_What is needed_
Would you please copy every line of the material that follows, exactly as it reads?

_Data excerpt_
╭──

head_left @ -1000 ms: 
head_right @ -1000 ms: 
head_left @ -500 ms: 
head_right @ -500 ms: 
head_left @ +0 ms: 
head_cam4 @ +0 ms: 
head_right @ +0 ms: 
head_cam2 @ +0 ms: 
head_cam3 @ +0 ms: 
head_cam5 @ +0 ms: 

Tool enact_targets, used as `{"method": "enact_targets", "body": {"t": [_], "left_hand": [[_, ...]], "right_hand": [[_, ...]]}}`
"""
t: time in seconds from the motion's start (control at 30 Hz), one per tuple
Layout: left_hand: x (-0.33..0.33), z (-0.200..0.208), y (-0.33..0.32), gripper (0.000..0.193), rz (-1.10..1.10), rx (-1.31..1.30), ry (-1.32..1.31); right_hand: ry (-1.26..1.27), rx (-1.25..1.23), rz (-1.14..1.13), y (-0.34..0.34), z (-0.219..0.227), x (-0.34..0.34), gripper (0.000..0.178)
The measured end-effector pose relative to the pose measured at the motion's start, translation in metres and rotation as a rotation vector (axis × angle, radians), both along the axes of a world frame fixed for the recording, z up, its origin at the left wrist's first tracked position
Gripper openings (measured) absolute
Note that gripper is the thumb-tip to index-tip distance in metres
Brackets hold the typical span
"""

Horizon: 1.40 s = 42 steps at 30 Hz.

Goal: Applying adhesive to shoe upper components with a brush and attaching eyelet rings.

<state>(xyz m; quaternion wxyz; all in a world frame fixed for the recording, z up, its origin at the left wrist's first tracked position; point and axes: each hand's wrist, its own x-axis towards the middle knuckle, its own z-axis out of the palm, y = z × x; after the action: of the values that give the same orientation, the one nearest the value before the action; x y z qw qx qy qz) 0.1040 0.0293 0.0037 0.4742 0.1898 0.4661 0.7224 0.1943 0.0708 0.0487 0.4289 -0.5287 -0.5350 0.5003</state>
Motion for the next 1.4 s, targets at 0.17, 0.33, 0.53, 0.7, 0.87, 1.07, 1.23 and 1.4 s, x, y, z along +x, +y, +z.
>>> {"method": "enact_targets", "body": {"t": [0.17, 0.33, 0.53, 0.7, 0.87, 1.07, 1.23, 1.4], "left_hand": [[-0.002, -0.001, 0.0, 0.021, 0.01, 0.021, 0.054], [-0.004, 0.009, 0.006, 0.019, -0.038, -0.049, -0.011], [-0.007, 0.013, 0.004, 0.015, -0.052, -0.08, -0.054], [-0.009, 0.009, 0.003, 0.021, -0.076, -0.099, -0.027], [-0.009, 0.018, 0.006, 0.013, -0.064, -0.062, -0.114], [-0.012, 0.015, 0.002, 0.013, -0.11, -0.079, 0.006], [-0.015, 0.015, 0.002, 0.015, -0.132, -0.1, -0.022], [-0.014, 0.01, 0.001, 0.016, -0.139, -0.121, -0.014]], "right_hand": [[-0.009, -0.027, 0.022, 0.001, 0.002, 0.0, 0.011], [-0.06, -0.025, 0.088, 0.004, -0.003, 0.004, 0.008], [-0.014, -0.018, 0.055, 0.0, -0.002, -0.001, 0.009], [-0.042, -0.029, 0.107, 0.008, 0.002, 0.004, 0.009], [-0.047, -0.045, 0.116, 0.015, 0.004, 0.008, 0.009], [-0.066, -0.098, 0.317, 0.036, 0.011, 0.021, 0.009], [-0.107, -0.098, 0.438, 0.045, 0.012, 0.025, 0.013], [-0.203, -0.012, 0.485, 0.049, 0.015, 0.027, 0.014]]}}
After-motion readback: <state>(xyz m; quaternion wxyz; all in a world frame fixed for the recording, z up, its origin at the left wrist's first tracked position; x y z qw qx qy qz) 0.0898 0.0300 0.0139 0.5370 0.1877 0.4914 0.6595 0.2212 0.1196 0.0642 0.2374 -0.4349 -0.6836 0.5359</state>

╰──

_Response to this exercise_
head_left @ -1000 ms: 
head_right @ -1000 ms: 
head_left @ -500 ms: 
head_right @ -500 ms: 
head_left @ +0 ms: 
head_cam4 @ +0 ms: 
head_right @ +0 ms: 
head_cam2 @ +0 ms: 
head_cam3 @ +0 ms: 
head_cam5 @ +0 ms: 

Tool enact_targets, used as `{"method": "enact_targets", "body": {"t": [_], "left_hand": [[_, ...]], "right_hand": [[_, ...]]}}`
"""
t: time in seconds from the motion's start (control at 30 Hz), one per tuple
Layout: left_hand: x (-0.33..0.33), z (-0.200..0.208), y (-0.33..0.32), gripper (0.000..0.193), rz (-1.10..1.10), rx (-1.31..1.30), ry (-1.32..1.31); right_hand: ry (-1.26..1.27), rx (-1.25..1.23), rz (-1.14..1.13), y (-0.34..0.34), z (-0.219..0.227), x (-0.34..0.34), gripper (0.000..0.178)
The measured end-effector pose relative to the pose measured at the motion's start, translation in metres and rotation as a rotation vector (axis × angle, radians), both along the axes of a world frame fixed for the recording, z up, its origin at the left wrist's first tracked position
Gripper openings (measured) absolute
Note that gripper is the thumb-tip to index-tip distance in metres
Brackets hold the typical span
"""

Horizon: 1.40 s = 42 steps at 30 Hz.

Goal: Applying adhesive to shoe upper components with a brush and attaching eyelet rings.

<state>(xyz m; quaternion wxyz; all in a world frame fixed for the recording, z up, its origin at the left wrist's first tracked position; point and axes: each hand's wrist, its own x-axis towards the middle knuckle, its own z-axis out of the palm, y = z × x; after the action: of the values that give the same orientation, the one nearest the value before the action; x y z qw qx qy qz) 0.1040 0.0293 0.0037 0.4742 0.1898 0.4661 0.7224 0.1943 0.0708 0.0487 0.4289 -0.5287 -0.5350 0.5003</state>
Motion for the next 1.4 s, targets at 0.17, 0.33, 0.53, 0.7, 0.87, 1.07, 1.23 and 1.4 s, x, y, z along +x, +y, +z.
>>> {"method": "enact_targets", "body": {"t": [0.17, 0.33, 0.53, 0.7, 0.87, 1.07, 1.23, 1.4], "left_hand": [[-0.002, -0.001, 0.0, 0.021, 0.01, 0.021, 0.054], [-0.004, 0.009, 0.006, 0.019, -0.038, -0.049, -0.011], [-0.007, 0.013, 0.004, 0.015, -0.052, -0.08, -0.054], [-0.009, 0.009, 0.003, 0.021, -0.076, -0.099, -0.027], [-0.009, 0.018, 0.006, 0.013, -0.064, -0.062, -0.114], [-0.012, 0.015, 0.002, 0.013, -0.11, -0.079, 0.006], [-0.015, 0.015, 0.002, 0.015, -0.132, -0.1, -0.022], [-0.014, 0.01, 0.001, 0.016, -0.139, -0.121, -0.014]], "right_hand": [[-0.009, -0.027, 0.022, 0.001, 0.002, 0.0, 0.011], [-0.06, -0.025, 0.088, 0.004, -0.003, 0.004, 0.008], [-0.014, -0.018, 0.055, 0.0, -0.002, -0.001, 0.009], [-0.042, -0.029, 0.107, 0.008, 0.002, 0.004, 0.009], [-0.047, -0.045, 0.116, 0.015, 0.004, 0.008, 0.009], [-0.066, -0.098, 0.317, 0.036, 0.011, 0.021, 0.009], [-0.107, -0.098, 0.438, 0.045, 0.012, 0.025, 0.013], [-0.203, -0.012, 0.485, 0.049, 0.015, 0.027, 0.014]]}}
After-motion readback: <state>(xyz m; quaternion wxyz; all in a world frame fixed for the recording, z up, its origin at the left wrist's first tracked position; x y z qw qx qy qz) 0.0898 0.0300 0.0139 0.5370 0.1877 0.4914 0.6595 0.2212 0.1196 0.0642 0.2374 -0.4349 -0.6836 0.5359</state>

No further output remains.